Xewar313 · 2025-05-20T14:18:30Z

No description provided.

pbalcer · 2025-05-20T15:00:49Z

This patch improves out of order command buffer performance as expected, see results below:

https://oneapi-src.github.io/unified-runtime/performance/?runs=Baseline_PVC_L0v2%2CPR18570_PVC_L0v2&tags=graph

igchor · 2025-05-20T15:10:36Z

unified-runtime/source/adapters/level_zero/v2/command_buffer.cpp

+ur_exp_command_buffer_sync_point_t
+ur_exp_command_buffer_handle_t_::getSyncPoint(ur_event_handle_t event) {
+  auto syncPoint = NextSyncPoint++;
+  syncPoints[syncPoint] = event;


are syncPoints ever cleared or will they grow indefinitely?

I have forgotten to clear of events in the destructor, but that is the only place where syncPoints are cleared - since user can add dependency on any of the previously created syncPoint, we need to always remember all previously created syncPoints.

To be honest, I now realized that having map there does not make much sense - since we are increasing the counter by one every sync point created, we can as well use a vector. That will be faster and simpler - I think that it also may solve your other issue that you commented on below.

They allowed to grow indefinitely up to the max size a uint32_t can hold by how the spec is currently defined. If we really wanted we could put an internal limit of it and return UR_RESULT_ERROR_OUT_OF_RESOURCES if that was violated, but would be a v2 adapter specific limitation.
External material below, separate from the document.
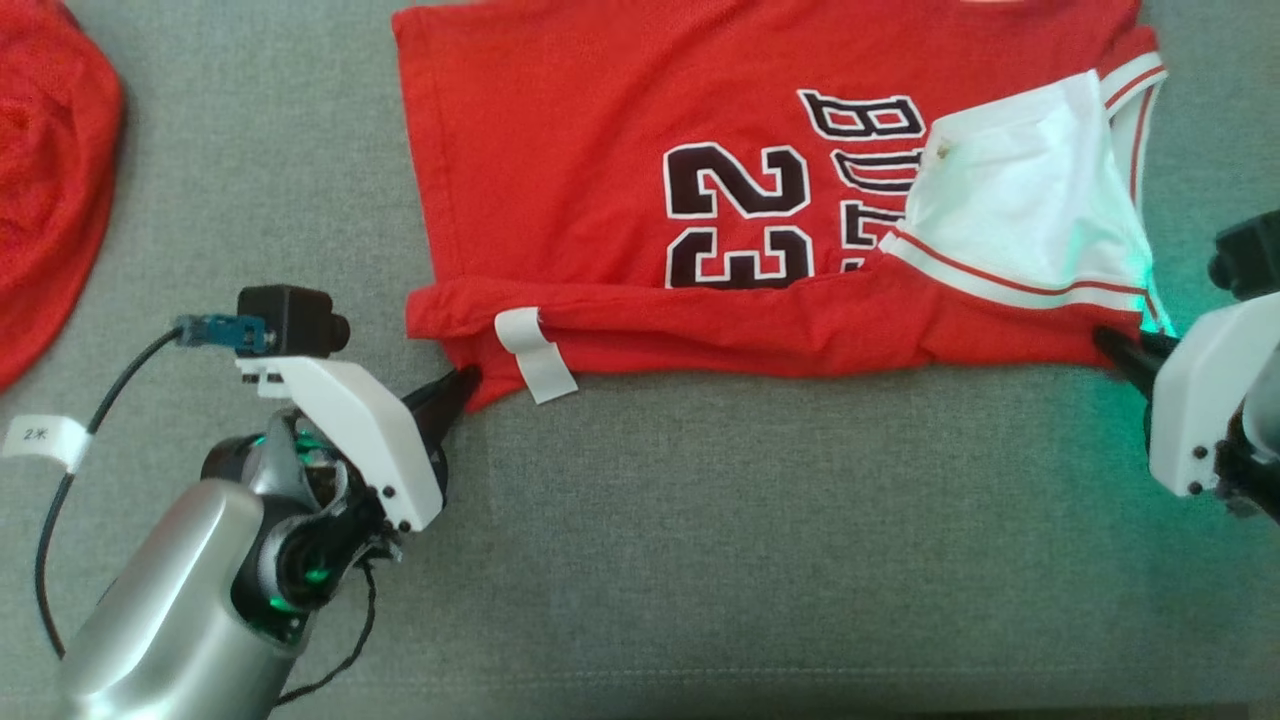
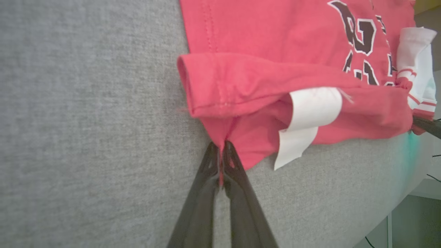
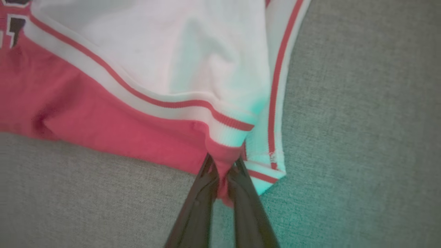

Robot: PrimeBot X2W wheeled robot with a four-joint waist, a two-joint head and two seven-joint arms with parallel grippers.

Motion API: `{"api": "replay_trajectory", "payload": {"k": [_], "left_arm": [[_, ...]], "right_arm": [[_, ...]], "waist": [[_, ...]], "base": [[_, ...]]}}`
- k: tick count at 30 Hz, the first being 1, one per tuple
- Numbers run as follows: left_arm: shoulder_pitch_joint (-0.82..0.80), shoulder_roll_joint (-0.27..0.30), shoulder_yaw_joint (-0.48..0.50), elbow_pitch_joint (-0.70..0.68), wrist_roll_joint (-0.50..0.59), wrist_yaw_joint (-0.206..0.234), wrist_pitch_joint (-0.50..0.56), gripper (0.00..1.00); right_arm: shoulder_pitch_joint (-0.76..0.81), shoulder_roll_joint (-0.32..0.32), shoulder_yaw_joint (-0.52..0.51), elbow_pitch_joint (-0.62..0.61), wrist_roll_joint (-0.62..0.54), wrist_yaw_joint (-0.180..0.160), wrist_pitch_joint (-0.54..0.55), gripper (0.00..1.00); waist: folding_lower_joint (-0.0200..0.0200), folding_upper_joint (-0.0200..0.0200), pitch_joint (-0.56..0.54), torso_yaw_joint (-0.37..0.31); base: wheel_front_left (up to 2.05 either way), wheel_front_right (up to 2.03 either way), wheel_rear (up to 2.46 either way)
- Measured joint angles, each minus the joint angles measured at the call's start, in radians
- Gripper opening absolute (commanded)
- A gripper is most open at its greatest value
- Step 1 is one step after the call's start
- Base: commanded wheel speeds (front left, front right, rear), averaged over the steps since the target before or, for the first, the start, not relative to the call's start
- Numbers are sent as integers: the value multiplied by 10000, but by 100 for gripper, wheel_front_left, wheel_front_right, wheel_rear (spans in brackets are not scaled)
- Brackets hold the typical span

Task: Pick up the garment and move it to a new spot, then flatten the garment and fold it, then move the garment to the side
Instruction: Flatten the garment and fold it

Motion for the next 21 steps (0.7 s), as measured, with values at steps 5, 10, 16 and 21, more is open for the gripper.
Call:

For a similar discussion see KhronosGroup/OpenCL-Docs#844

igchor · 2025-05-20T15:28:41Z

unified-runtime/source/adapters/level_zero/v2/command_buffer.cpp

+
+ur_exp_command_buffer_sync_point_t
+ur_exp_command_buffer_handle_t_::getSyncPoint(ur_event_handle_t event) {
+  auto syncPoint = NextSyncPoint++;


Could we just make ur_exp_command_buffer_sync_point_t a pointer to the node in the map? (or an iterator?) That would speed up the search in getWaitListFromSyncPoints().

We would need to change ur_exp_command_buffer_sync_point_t type to be uint64_t but is that a problem? @EwanC?
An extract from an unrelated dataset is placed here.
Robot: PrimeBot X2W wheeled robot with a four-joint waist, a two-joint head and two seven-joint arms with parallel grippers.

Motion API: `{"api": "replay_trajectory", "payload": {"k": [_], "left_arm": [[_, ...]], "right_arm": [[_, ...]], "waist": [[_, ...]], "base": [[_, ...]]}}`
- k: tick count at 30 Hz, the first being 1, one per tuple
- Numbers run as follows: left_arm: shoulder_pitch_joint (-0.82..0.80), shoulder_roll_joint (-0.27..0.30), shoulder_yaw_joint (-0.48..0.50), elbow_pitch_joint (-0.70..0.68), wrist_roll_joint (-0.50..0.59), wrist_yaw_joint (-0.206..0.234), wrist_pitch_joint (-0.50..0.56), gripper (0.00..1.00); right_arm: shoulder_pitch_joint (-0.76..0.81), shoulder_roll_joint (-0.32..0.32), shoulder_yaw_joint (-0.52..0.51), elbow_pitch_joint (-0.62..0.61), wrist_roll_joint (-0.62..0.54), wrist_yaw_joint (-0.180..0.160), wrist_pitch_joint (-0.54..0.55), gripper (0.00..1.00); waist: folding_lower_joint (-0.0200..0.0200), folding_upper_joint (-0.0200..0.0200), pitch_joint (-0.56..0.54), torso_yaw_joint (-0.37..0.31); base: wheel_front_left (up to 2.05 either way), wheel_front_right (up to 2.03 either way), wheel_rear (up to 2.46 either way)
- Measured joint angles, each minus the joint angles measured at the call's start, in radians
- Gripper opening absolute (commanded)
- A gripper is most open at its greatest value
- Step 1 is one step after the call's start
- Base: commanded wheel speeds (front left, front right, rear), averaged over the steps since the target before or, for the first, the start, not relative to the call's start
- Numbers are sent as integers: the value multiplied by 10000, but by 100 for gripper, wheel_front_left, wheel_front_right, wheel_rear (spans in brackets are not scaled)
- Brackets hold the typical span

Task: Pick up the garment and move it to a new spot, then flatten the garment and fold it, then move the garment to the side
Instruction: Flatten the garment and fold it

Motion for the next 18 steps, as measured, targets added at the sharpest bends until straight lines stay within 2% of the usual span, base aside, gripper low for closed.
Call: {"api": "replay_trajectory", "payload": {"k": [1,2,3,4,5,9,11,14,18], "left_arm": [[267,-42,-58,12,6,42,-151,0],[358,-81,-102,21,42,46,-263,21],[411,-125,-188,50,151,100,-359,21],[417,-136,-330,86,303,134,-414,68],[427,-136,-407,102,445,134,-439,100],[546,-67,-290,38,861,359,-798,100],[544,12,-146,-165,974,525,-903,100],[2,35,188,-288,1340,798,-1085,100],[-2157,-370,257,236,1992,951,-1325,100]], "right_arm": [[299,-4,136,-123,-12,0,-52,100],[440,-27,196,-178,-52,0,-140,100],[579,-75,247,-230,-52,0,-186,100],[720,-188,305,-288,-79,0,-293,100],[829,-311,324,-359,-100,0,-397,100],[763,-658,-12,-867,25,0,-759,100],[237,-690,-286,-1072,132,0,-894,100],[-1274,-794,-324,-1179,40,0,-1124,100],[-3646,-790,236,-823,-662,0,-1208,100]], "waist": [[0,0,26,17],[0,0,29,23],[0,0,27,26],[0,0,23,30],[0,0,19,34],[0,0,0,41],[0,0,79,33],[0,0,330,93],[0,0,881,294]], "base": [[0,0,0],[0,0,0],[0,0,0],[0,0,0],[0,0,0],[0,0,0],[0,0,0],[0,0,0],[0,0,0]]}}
EwanC · 2025-05-21T08:06:20Z

This patch improves out of order command buffer performance as expected, see results below:

https://oneapi-src.github.io/unified-runtime/performance/?runs=Baseline_PVC_L0v2%2CPR18570_PVC_L0v2&tags=graph

Noting that the SYCL benchmark also sees a performance improvement with this, though not as big, which will be because the SYCL-RT doesn't set the in-order property on UR command-buffer creation unless the graph is perfectly linear (which isn't the case in the SYCL benchmark unless using the in-order variant).

igchor · 2025-05-21T14:56:51Z

unified-runtime/source/adapters/level_zero/v2/command_buffer.cpp

+ur_exp_command_buffer_sync_point_t
+ur_exp_command_buffer_handle_t_::getSyncPoint(ur_event_handle_t event) {
+  syncPoints.push_back(event);
+  return static_cast<ur_exp_command_buffer_sync_point_t>(syncPoints.size() - 1);


nit: even tough it's unlikely, can we just throw an exception when syncPoints.size() overflows uint32_t?

EwanC · 2025-05-21T16:11:25Z

Do we have any data on how this PR affects the performance [GROMACS benchmark that added to the automated benchmarking](#17934? Not sure if all the issues with that are worked through yet. Although this patch makes the out-of-order compute-benchmark faster, that benchmark is embarrassingly parallel. A gromacs grappa PME graph structure looks like below, and currently won't have the in-order UR command flag set.

I'm wondering if I need to reconsider the heuristic/method in the SYCL-RT that decides whether UR command-buffer in-order flag is set as a follow-on from this PR.

pbalcer · 2025-05-21T16:14:56Z

The gromacs benchmark hasn't run yet successfully. Hopefully it does tomorrow (#18563 this should solve it).

igchor · 2025-05-21T16:58:32Z

I'm wondering if I need to reconsider the heuristic/method in the SYCL-RT that decides whether UR command-buffer in-order flag is set as a follow-on from this PR.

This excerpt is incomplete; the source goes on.